The exercise asks you to copy every line below in which "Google" appears.

● **GIVEN INFORMATION**:
☆ ☆ ☆
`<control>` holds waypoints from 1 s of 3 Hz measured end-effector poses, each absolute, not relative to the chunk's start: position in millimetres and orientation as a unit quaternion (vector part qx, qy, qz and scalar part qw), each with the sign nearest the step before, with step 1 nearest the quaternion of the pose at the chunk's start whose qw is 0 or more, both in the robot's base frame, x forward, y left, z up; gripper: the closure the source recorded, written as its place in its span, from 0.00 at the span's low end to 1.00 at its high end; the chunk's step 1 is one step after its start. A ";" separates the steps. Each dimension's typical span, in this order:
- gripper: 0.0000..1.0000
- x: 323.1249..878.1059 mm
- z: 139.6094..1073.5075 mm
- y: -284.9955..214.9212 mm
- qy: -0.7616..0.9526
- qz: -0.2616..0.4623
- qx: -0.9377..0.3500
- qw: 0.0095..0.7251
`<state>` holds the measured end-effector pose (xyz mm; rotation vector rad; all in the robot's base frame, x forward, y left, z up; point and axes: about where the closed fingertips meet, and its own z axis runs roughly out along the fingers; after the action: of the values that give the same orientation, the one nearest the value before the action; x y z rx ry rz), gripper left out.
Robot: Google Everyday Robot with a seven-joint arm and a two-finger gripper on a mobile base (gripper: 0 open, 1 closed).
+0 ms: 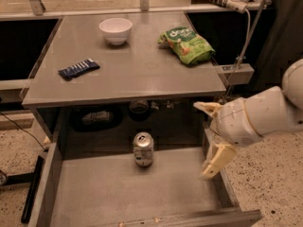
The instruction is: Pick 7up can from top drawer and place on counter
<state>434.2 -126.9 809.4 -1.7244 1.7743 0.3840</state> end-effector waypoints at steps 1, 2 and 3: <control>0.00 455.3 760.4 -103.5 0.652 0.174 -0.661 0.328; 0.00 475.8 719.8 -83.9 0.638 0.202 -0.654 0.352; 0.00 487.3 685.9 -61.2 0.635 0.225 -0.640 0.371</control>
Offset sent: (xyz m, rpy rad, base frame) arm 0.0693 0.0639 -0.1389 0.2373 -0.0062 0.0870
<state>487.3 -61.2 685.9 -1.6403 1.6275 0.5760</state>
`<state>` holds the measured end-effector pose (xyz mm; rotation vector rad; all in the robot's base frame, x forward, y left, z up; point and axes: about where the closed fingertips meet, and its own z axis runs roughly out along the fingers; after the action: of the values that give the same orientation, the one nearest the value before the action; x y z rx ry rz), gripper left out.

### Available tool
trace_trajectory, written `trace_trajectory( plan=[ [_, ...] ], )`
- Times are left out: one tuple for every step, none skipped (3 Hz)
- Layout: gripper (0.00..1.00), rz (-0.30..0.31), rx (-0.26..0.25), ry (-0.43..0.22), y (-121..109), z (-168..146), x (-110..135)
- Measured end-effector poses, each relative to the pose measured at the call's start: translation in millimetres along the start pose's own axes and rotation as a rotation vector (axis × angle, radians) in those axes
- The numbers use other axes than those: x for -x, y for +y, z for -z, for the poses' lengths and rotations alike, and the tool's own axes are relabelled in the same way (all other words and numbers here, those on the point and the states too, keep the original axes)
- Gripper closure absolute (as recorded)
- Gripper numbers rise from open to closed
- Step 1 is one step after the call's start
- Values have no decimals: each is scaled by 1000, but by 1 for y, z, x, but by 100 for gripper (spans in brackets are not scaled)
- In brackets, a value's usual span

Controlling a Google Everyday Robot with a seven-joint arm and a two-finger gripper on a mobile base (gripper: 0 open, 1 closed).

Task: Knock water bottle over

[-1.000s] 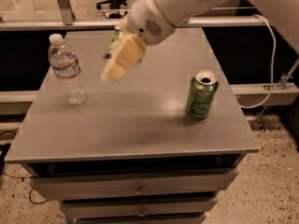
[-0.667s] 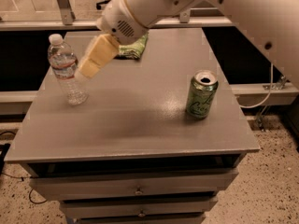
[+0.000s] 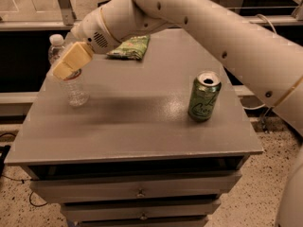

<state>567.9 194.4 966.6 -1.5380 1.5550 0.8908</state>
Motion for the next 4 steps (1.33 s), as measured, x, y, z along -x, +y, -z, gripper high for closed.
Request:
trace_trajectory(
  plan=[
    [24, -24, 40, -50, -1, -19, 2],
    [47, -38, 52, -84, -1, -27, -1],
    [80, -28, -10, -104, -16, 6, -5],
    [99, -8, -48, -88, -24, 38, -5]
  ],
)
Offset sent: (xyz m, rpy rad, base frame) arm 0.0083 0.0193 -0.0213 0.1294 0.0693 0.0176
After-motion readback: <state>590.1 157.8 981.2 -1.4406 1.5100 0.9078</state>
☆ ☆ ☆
● **RESPONSE**:
Robot: Google Everyday Robot with a seven-joint arm and a two-finger gripper on a mobile base (gripper: 0 open, 1 closed).
Controlling a Google Everyday Robot with a seven-joint arm and a two-finger gripper on a mobile base (gripper: 0 open, 1 closed).

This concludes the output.